If you have a dial indicator and base, check to see if it is running true at both ends (or turn it on slow and watch the mandrel turn without the live center engaged.  That would give a starting point for further diagnoses otherwise I suppose hit and miss is the only thing I would try.  If you have the capability of making an accurately center drilled piece of known round material (such as drill rod) or know someone that can make yo one -very easy on a metal lathe, maybe not possible withoutone- you could put that between centers and just feel (or measure) whether or not there is and wobble at the tailstock that is not felt at the headstock.  Perfectly smooth turning at both ends would eliminate most lathe problems and put it more likely on the mandrel or the way it is being used.

TBC eliminates mandrel problems, once I tried it I haven't used a mandrel again.  (I still consider myself a beginner at wood lathes and hand turning stuff, so take what I say under consideration as such, but I have a good deal of metal lathe experience on small metal lathes)


----------



## trapper (Dec 24, 2012)

I agree with the comments of tailstock alignment. However, are the bearings true in the live centre using too much pressure by advancing the tailstock to tightly can flatspot the bearings this will cause oscillating and vibration (whip) of the mandrel stick.
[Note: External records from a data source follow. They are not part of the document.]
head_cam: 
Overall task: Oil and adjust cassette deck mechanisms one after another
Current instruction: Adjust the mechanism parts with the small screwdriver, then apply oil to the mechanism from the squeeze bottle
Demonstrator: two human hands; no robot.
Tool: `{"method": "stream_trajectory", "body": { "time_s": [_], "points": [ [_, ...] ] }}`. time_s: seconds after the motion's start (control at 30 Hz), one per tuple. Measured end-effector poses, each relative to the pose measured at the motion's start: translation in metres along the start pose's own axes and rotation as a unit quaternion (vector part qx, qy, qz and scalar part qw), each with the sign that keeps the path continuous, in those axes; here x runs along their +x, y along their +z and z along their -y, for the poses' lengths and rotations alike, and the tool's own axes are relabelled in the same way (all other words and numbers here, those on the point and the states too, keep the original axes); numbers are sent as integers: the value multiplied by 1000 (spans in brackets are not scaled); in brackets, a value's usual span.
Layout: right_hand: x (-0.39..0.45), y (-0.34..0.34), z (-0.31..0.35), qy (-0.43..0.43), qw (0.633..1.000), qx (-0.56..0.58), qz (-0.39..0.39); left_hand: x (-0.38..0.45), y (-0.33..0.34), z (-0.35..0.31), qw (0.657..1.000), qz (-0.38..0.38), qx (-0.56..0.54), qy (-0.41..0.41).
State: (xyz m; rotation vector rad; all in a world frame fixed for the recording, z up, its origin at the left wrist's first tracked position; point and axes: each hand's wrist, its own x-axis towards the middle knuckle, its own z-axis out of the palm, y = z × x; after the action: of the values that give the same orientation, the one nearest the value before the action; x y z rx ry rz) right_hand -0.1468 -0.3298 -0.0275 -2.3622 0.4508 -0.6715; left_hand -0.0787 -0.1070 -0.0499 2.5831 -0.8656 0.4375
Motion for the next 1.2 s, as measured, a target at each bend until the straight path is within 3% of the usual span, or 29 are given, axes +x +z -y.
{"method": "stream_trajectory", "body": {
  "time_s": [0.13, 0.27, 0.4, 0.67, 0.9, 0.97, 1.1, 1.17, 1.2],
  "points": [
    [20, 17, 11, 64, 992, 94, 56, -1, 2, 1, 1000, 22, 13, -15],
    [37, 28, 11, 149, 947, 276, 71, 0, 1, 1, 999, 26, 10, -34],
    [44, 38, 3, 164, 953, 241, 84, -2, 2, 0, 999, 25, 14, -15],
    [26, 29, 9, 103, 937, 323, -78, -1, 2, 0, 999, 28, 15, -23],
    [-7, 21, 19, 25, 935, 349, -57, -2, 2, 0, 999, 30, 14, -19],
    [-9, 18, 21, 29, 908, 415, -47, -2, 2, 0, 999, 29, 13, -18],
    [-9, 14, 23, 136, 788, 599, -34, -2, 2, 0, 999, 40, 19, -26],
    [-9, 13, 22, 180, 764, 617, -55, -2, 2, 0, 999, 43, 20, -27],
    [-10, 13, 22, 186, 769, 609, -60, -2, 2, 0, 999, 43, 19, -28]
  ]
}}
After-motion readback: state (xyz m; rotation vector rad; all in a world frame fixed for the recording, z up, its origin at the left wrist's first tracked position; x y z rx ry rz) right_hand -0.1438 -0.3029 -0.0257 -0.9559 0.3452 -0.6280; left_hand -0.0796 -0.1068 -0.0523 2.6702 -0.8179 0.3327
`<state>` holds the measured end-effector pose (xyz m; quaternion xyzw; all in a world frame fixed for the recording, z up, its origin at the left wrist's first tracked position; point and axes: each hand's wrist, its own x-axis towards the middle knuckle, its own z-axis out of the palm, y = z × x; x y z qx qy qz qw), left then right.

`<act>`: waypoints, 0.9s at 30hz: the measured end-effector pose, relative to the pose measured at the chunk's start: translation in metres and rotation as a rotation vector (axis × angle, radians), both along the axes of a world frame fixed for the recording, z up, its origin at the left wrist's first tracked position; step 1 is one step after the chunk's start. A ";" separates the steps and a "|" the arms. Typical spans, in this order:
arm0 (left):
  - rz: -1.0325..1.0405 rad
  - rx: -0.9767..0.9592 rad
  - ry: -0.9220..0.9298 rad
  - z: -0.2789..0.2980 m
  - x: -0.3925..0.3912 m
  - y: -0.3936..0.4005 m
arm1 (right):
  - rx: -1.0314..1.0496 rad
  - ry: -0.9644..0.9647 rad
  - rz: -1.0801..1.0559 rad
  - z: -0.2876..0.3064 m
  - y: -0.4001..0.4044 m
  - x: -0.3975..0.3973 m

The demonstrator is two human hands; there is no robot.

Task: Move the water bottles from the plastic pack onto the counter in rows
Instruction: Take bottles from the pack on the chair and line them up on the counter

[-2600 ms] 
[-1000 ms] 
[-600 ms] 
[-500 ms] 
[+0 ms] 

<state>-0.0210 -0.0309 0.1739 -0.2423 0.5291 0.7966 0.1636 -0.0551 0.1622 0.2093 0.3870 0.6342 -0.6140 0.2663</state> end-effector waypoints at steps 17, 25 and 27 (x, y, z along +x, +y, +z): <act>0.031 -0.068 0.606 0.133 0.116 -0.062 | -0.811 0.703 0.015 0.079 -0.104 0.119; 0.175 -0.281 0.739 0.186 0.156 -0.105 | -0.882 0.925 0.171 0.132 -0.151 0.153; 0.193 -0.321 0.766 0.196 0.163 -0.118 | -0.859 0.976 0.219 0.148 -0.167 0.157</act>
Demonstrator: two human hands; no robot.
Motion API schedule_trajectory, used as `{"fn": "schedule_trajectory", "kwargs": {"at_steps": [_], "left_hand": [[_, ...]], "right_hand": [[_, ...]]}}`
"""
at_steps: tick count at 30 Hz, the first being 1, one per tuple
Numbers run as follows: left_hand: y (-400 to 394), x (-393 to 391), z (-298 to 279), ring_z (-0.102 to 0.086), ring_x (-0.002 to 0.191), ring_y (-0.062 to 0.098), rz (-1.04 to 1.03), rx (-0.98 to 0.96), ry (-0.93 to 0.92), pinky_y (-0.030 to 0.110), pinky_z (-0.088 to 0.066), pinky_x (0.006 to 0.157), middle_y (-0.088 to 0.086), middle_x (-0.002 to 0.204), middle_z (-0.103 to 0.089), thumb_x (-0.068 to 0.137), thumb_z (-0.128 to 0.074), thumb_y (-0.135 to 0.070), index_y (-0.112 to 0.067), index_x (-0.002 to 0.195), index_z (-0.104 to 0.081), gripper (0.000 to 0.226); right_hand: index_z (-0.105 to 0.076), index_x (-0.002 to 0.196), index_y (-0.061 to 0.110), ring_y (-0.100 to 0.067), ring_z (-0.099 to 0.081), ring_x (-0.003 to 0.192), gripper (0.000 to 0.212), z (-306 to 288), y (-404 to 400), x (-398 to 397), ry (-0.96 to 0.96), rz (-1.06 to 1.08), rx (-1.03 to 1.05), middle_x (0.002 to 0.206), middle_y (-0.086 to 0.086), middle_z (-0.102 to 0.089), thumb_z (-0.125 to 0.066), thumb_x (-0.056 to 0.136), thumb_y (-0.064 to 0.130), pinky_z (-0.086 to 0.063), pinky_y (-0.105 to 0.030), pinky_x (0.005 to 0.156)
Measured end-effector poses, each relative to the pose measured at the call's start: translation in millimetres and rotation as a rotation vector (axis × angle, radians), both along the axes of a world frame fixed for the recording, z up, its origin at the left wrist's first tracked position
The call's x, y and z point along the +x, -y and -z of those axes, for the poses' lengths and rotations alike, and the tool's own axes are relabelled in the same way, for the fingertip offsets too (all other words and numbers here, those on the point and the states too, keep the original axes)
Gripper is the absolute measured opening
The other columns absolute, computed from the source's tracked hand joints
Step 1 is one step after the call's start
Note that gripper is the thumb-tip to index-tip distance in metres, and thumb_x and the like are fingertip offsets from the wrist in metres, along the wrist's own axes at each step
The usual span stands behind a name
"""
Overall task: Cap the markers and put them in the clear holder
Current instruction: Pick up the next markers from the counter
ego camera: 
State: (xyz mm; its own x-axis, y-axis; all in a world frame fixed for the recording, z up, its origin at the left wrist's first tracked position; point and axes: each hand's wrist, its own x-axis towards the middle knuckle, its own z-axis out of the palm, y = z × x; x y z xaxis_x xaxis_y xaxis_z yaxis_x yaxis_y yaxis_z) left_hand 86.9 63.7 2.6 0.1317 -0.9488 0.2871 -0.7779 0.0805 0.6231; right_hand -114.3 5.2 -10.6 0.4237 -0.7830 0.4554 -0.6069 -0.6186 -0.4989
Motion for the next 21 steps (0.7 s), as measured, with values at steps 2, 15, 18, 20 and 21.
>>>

Also make sure the dimple on the end of the mandrel is clean and or the tip of the revolving centre is also clean.
Finally, I'd check bearing wear in the headstock. Id be surprised if it is abearing problem as I'm guessing your lathe is fairly new. One totally final thought is the sleeve of the quill clean... if not so this could cause the taper of the centre not to sit true


----------



## John Den (Dec 24, 2012)

I was plagued with this vibration, particularly using the skew, with the diagonal ripples that I coud ony sand away! Then I read , on this site, about the advantages of Turning Between Centres - bought myself a dead centre to drive the blank at the headstock end (I'd already got a live, revolving centre for the tailstock end).
All my vibration problems have disapeared and the skew is a joy to use!
Try it and see.
Regards,
John


----------



## George417 (Dec 24, 2012)

Is your mandrel a fixed length or adjustable? If it's fixed length I suggest
you get rid of it and get you an adjustable.
The fixed length has a tendency to flex, or start turning between centers
I have started to make bushings that allow me to turn between centers and it works great.


----------



## its_virgil (Dec 24, 2012)

I find it amusing that every time someone has a problem turning pens on a mandrel that the number one solution often turns to turning between centers. Now, don't get me wrong, I have nothing against turning between centers using the special TBC bushings or not. It is a great way to turn pens, but so is using a mandrel. I turn on a mandrel and have no problems with any of the issues that are often questioned. There is a solution to problems associated with turning on a mandrel. 

Often out of round pen barrels get that way while sanding, not while turning. The grain on a pen barrel changes as the barrel spins. Sanding can remove more material on one side of the barrel than on another producing out of round pens. Try less pressure when sanding.

Dull tools often cause chatter, vibration or the ridges. Dull tools require more (pushing) pressure which can flex the mandrel also. These problems can also occur from having too much distance between the tool rest and the pen blank.  Incorrect tool usage can also be problematic. Presenting the tools at the correct attitude and angle to the pen barrel will help them cut more efficiently. All of the classic solutions like alignment, tail stock pressure and brass nut pressure need to be addressed.  Having a 60 degree live center to fit the dimple on the end of the mandrel is also a plus. Using the stock live center that is supplied with several mini lathes is not satisfactory.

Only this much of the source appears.